## MATERIAL FOR THE TASK
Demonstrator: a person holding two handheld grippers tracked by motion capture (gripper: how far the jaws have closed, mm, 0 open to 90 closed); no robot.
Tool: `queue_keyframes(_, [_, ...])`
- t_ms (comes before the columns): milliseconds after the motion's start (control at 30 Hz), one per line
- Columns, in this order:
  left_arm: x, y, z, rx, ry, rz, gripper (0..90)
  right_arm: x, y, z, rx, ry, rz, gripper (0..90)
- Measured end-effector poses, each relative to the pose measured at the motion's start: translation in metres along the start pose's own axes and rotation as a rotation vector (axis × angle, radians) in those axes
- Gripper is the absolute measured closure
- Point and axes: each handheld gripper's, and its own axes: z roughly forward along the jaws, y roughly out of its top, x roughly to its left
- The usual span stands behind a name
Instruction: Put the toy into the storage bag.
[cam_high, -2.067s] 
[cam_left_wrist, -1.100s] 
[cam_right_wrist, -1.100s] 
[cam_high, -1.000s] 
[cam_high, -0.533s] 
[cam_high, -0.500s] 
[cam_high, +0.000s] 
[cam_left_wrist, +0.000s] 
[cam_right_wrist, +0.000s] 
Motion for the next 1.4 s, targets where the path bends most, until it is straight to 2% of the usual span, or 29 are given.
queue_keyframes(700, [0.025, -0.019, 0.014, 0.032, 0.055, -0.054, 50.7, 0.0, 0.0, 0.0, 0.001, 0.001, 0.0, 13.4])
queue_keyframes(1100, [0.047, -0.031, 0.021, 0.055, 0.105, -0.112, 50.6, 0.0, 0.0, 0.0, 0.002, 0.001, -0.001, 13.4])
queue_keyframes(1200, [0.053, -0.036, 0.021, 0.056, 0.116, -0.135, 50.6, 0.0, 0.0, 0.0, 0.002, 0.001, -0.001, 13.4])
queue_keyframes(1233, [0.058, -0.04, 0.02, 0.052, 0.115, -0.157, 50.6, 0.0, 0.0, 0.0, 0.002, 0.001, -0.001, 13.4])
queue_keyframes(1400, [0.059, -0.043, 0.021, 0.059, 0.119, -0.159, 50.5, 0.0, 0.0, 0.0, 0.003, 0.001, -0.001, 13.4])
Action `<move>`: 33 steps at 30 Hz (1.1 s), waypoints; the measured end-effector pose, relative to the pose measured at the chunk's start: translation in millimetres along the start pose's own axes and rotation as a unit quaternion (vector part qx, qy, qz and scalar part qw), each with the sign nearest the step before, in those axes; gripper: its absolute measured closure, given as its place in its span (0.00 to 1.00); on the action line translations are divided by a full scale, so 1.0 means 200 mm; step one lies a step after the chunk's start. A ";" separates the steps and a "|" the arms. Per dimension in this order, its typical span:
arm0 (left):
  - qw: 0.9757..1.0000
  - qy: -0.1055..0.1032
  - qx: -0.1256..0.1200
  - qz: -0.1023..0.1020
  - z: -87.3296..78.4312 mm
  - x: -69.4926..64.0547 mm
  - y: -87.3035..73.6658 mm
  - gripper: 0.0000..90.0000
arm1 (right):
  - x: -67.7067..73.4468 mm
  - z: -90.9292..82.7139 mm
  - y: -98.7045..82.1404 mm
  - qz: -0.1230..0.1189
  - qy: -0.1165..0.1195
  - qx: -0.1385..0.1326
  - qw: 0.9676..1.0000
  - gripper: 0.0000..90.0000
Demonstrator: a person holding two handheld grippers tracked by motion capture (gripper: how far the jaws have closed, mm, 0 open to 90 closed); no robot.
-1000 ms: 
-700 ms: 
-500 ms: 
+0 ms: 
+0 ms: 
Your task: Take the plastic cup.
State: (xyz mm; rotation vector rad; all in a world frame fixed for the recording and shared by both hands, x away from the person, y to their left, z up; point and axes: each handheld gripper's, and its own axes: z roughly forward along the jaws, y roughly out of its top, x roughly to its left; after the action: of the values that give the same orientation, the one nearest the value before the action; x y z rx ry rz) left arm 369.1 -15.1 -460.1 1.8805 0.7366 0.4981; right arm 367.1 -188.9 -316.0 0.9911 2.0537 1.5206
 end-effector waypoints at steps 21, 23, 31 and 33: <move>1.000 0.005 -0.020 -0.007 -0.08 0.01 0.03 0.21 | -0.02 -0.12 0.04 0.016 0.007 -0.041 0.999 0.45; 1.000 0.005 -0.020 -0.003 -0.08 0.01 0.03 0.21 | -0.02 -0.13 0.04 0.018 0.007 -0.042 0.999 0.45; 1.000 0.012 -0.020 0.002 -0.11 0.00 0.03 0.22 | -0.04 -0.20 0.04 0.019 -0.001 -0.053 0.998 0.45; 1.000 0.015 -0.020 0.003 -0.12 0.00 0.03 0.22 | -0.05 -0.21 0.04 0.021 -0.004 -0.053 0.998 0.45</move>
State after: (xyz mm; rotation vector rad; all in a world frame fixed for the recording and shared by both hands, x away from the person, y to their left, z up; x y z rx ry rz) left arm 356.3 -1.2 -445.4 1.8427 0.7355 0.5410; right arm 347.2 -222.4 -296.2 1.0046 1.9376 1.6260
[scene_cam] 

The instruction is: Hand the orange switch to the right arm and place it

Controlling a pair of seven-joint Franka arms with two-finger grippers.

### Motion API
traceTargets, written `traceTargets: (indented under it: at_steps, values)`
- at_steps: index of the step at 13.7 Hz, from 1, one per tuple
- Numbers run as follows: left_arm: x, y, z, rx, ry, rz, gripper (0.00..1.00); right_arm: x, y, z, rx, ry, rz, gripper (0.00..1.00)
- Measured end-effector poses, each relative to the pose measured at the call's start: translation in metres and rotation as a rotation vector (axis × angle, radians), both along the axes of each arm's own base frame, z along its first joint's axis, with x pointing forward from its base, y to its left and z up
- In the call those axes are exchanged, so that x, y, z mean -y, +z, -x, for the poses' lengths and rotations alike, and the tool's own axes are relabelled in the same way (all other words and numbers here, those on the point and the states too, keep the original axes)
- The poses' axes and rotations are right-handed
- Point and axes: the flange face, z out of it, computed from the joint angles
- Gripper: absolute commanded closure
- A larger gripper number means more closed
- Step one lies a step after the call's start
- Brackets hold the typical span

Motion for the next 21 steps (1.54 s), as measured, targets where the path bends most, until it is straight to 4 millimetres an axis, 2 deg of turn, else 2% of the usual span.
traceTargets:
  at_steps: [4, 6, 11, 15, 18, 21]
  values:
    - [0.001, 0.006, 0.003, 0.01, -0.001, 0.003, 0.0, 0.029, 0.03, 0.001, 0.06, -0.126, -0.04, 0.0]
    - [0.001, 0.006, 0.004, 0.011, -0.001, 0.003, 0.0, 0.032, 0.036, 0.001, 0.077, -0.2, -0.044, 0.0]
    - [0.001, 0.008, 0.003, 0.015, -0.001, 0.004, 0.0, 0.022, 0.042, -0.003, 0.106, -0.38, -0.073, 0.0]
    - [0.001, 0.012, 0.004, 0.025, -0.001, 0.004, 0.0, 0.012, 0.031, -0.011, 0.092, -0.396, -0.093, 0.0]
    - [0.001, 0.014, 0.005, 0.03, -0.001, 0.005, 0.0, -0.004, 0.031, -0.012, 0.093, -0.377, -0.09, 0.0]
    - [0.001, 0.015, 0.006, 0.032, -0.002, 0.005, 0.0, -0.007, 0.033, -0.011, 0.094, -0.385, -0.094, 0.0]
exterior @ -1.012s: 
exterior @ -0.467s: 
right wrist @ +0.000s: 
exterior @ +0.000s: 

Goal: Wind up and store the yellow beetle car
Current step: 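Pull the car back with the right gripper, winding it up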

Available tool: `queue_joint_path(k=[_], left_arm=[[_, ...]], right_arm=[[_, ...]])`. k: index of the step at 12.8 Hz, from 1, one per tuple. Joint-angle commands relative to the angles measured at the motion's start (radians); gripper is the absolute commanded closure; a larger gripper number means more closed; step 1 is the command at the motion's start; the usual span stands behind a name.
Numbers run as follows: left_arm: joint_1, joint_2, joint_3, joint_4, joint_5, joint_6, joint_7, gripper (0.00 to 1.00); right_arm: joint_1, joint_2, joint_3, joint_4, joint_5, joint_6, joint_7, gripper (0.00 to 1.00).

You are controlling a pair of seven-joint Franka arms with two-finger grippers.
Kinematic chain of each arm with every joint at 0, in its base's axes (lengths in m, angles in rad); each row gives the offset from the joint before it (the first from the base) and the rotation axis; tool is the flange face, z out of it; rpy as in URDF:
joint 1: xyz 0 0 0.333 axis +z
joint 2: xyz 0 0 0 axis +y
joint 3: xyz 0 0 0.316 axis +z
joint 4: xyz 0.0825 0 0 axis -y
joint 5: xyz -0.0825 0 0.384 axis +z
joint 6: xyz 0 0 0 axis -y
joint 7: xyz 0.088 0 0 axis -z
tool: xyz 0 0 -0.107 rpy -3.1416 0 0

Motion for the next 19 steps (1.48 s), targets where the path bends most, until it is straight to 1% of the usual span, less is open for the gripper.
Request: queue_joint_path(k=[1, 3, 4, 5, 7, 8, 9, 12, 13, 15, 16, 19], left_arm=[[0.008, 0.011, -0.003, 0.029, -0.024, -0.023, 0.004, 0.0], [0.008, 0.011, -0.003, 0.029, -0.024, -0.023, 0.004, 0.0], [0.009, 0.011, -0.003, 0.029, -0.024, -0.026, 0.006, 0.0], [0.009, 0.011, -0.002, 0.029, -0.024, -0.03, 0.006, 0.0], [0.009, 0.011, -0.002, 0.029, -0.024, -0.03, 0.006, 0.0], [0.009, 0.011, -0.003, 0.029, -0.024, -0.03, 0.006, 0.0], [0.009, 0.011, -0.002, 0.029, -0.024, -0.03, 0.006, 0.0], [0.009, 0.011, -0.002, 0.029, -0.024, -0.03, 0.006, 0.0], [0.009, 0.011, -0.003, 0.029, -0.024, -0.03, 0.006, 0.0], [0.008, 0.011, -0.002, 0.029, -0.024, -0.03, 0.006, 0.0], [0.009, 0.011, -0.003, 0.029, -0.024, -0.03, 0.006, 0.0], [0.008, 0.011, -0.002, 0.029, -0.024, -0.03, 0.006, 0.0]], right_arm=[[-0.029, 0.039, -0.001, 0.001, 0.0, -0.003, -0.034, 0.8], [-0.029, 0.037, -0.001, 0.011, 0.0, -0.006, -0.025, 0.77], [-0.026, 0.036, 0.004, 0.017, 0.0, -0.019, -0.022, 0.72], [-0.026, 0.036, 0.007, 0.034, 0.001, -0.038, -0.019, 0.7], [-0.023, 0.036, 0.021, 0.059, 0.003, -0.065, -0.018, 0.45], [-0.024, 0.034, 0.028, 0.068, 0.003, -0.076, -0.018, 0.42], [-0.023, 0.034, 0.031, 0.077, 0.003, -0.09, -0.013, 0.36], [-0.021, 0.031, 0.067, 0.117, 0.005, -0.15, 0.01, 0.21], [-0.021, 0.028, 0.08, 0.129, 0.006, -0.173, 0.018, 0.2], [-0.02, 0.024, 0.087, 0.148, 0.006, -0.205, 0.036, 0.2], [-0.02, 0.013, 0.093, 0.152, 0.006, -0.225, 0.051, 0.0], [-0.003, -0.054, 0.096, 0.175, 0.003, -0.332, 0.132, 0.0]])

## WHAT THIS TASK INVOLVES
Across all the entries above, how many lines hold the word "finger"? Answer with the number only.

## SOLUTION TO THE PROBLEM
2